→ Work to be completed:
Write the records out again, precisely as they stand.

START Exercise data

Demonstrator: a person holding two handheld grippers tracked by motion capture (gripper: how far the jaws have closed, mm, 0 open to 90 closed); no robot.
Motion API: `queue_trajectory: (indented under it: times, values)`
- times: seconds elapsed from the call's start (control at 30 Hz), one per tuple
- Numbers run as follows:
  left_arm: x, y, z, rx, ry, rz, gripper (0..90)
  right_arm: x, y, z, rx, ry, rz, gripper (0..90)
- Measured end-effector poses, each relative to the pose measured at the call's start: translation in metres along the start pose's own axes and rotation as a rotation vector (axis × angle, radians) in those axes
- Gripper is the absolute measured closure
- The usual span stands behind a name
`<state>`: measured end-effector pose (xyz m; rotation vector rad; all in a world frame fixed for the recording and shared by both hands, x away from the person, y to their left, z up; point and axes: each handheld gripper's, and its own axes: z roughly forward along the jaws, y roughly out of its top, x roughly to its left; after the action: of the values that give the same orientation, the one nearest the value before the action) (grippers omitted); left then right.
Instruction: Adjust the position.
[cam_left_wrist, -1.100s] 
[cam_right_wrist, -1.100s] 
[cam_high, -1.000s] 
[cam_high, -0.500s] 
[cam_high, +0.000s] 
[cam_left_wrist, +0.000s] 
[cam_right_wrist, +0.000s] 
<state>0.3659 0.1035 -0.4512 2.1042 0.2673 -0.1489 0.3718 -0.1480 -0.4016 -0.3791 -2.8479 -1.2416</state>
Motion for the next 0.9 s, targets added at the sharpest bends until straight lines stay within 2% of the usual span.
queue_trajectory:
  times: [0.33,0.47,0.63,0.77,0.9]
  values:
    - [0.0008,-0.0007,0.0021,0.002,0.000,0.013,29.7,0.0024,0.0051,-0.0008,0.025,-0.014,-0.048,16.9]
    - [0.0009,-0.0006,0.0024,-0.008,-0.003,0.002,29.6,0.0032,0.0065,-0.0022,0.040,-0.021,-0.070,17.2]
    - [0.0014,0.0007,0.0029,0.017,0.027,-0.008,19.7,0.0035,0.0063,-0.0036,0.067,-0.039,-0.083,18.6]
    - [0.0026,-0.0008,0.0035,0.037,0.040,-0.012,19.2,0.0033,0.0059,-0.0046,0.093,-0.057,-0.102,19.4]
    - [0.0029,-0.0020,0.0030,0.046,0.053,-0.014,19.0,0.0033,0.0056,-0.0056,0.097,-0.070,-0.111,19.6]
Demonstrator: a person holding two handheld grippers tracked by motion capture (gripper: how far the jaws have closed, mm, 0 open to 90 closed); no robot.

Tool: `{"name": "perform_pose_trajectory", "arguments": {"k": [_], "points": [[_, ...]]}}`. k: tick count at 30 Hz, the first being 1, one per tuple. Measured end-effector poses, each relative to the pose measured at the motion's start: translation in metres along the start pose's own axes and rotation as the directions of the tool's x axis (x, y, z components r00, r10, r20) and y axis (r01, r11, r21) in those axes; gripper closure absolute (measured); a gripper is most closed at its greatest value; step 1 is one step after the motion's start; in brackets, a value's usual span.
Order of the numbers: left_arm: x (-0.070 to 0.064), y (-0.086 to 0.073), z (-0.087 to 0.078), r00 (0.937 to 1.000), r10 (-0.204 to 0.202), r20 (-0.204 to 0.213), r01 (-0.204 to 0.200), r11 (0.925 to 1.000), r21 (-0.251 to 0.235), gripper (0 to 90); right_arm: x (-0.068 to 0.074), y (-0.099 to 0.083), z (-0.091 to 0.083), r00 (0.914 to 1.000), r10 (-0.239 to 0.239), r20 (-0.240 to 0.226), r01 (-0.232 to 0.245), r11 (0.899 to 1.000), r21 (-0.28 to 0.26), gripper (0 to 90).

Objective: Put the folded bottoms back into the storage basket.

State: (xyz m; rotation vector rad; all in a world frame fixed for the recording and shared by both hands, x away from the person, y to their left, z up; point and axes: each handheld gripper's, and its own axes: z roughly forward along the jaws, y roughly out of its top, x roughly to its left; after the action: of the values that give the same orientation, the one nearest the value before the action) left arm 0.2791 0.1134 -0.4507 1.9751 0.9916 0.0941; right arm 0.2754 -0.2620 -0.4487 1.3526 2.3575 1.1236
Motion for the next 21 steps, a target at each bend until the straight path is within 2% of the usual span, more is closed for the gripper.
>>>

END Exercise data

→ Answer section:
Demonstrator: a person holding two handheld grippers tracked by motion capture (gripper: how far the jaws have closed, mm, 0 open to 90 closed); no robot.
Motion API: `queue_trajectory: (indented under it: times, values)`
- times: seconds elapsed from the call's start (control at 30 Hz), one per tuple
- Numbers run as follows:
  left_arm: x, y, z, rx, ry, rz, gripper (0..90)
  right_arm: x, y, z, rx, ry, rz, gripper (0..90)
- Measured end-effector poses, each relative to the pose measured at the call's start: translation in metres along the start pose's own axes and rotation as a rotation vector (axis × angle, radians) in those axes
- Gripper is the absolute measured closure
- The usual span stands behind a name
`<state>`: measured end-effector pose (xyz m; rotation vector rad; all in a world frame fixed for the recording and shared by both hands, x away from the person, y to their left, z up; point and axes: each handheld gripper's, and its own axes: z roughly forward along the jaws, y roughly out of its top, x roughly to its left; after the action: of the values that give the same orientation, the one nearest the value before the action) (grippers omitted); left then right.
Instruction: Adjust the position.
[cam_left_wrist, -1.100s] 
[cam_right_wrist, -1.100s] 
[cam_high, -1.000s] 
[cam_high, -0.500s] 
[cam_high, +0.000s] 
[cam_left_wrist, +0.000s] 
[cam_right_wrist, +0.000s] 
<state>0.3659 0.1035 -0.4512 2.1042 0.2673 -0.1489 0.3718 -0.1480 -0.4016 -0.3791 -2.8479 -1.2416</state>
Motion for the next 0.9 s, targets added at the sharpest bends until straight lines stay within 2% of the usual span.
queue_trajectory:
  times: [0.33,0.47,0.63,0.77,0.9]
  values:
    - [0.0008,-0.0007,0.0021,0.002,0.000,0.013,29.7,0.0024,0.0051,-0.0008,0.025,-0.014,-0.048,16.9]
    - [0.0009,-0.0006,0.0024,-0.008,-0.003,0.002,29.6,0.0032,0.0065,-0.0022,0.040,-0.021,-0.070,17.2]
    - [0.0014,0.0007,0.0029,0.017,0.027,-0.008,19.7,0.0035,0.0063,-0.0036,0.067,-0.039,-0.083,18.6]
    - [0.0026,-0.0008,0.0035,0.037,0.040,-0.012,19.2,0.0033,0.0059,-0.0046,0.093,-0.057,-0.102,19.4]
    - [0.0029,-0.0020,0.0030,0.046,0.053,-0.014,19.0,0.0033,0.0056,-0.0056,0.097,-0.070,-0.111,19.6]
Demonstrator: a person holding two handheld grippers tracked by motion capture (gripper: how far the jaws have closed, mm, 0 open to 90 closed); no robot.

Tool: `{"name": "perform_pose_trajectory", "arguments": {"k": [_], "points": [[_, ...]]}}`. k: tick count at 30 Hz, the first being 1, one per tuple. Measured end-effector poses, each relative to the pose measured at the motion's start: translation in metres along the start pose's own axes and rotation as the directions of the tool's x axis (x, y, z components r00, r10, r20) and y axis (r01, r11, r21) in those axes; gripper closure absolute (measured); a gripper is most closed at its greatest value; step 1 is one step after the motion's start; in brackets, a value's usual span.
Order of the numbers: left_arm: x (-0.070 to 0.064), y (-0.086 to 0.073), z (-0.087 to 0.078), r00 (0.937 to 1.000), r10 (-0.204 to 0.202), r20 (-0.204 to 0.213), r01 (-0.204 to 0.200), r11 (0.925 to 1.000), r21 (-0.251 to 0.235), gripper (0 to 90); right_arm: x (-0.068 to 0.074), y (-0.099 to 0.083), z (-0.091 to 0.083), r00 (0.914 to 1.000), r10 (-0.239 to 0.239), r20 (-0.240 to 0.226), r01 (-0.232 to 0.245), r11 (0.899 to 1.000), r21 (-0.28 to 0.26), gripper (0 to 90).

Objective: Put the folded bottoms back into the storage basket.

State: (xyz m; rotation vector rad; all in a world frame fixed for the recording and shared by both hands, x away from the person, y to their left, z up; point and axes: each handheld gripper's, and its own axes: z roughly forward along the jaws, y roughly out of its top, x roughly to its left; after the action: of the values that give the same orientation, the one nearest the value before the action) left arm 0.2791 0.1134 -0.4507 1.9751 0.9916 0.0941; right arm 0.2754 -0.2620 -0.4487 1.3526 2.3575 1.1236
Motion for the next 21 steps, a target at each bend until the straight path is within 2% of the usual span, more is closed for the gripper.
>>>

This concludes the exercise.